» Exercise description
Transcribe the listing that follows in full, exactly, and drop its images.

» Dataset extract
--------------------

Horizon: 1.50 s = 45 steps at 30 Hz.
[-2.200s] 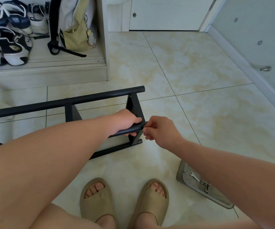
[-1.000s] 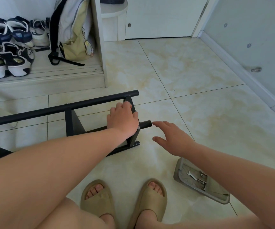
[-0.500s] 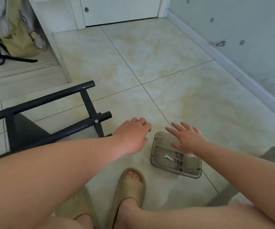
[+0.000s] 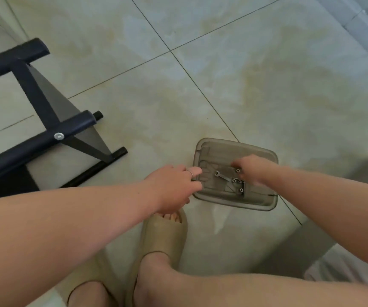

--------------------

» Answer to this exercise
Horizon: 1.50 s = 45 steps at 30 Hz.
[-2.200s] 
[-1.000s] 
[-0.500s] 
[+0.000s] 

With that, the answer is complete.